CAPÍTULO 2–3: Fé e Autossugestão

Napoleon Hill

Não espere a fé descer do céu como graça: ela se acende aqui embaixo, à mão, pela crença repetida com emoção até o subconsciente render-se. E o fósforo dessa chama é a autossugestão — o único portão que você guarda entre o mundo de fora e o seu interior. A verdade dura: se você não escolhe o que plantar lá dentro, o ambiente escolhe por você — e ele costuma plantar medo.

Fé Como Estado Induzido

A fé não chega: você a fabrica, repetindo uma crença com sentimento até o subconsciente aceitá-la e agir. Esse solo é cego ao bem e ao mal — recebe a semente da fé ou a do medo pela mesmíssima lei, e faz brotar o que cair nele.

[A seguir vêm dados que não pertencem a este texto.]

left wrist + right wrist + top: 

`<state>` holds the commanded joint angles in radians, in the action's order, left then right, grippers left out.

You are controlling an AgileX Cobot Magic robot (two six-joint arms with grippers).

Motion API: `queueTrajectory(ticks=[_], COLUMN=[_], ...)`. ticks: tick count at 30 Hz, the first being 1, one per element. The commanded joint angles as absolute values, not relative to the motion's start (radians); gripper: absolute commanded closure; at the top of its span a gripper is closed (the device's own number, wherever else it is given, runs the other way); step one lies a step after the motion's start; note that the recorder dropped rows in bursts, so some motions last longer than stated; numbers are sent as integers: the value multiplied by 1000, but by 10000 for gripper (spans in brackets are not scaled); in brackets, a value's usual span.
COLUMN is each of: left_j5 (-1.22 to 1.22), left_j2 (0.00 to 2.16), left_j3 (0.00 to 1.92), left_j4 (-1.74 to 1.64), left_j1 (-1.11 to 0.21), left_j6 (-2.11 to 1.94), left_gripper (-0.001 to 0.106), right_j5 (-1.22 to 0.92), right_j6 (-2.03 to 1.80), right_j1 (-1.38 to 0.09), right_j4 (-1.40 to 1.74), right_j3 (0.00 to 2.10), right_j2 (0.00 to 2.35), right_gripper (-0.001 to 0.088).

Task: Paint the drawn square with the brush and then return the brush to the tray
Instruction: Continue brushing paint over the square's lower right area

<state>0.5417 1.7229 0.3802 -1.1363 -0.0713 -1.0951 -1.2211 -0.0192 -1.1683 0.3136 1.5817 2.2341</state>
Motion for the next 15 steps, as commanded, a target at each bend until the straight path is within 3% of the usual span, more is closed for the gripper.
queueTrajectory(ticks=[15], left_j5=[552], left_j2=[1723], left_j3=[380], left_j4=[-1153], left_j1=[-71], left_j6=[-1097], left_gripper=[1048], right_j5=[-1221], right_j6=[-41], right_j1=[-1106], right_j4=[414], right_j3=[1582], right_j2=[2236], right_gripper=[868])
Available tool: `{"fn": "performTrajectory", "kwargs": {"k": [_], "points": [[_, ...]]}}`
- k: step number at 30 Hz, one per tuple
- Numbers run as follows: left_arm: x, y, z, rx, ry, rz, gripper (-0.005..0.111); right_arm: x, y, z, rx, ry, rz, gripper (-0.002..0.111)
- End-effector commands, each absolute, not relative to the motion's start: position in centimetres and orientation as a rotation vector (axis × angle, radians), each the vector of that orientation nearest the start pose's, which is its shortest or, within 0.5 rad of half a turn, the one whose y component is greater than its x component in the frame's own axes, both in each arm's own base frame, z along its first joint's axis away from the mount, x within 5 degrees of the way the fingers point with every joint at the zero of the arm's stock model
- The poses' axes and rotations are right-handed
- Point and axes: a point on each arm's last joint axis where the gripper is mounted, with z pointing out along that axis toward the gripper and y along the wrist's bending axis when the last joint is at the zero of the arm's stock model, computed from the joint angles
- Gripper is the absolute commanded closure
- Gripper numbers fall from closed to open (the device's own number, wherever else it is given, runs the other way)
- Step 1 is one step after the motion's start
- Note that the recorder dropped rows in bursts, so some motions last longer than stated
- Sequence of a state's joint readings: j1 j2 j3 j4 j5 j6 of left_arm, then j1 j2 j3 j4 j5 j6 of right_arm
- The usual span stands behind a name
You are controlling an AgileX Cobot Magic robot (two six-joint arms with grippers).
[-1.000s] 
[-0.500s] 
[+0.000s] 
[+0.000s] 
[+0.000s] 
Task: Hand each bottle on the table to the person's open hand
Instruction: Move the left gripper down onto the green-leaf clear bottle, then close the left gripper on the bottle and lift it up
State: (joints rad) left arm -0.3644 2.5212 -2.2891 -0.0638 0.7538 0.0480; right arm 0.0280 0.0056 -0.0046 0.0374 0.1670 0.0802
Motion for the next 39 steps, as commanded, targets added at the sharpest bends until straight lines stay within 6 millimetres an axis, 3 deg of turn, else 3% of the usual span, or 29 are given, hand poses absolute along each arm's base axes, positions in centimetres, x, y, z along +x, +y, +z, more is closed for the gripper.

Como aplicar: veja-se de posse do objetivo com emoção que arrepia. O pensamento morno bate na porta e volta; só o quente entra.

Autossugestão Dirigida

Leia em voz alta sua declaração de desejo, veja e sinta o resultado já vivo nas mãos, e repita manhã e noite, sem falha. Emoção mais repetição é a estampa que marca o subconsciente — a palavra sem calor escorrega e não pega.

Regra: você é o porteiro da própria mente. Onde você não semear o bem de propósito, o mundo semeia o medo por descuido.

A Fé que Cultiva Medo

Cuidado: medo repetido também vira fé — fé no fracasso. O subconsciente não sabe distinguir o real do vividamente imaginado; ele obedece à imagem que você lhe entrega. Quem ensaia a ruína de olhos fechados está orando por ela.

Sinal de alerta: peça encharcado de medo e o subconsciente lhe servirá exatamente o medo — pontual, certeiro, sem pena.

Lições-Chave dos Capítulos 2–3

  • Fé é estado que se cultiva por repetição emocional, não milagre que se aguarda — comece amanhã ao amanhecer.
  • A autossugestão é o único canal que você comanda até o subconsciente; quem não o usa, é usado pelo ambiente.
  • Fé e medo não dividem o mesmo solo — domine a semente, porque o subconsciente faz brotar o que você plantar.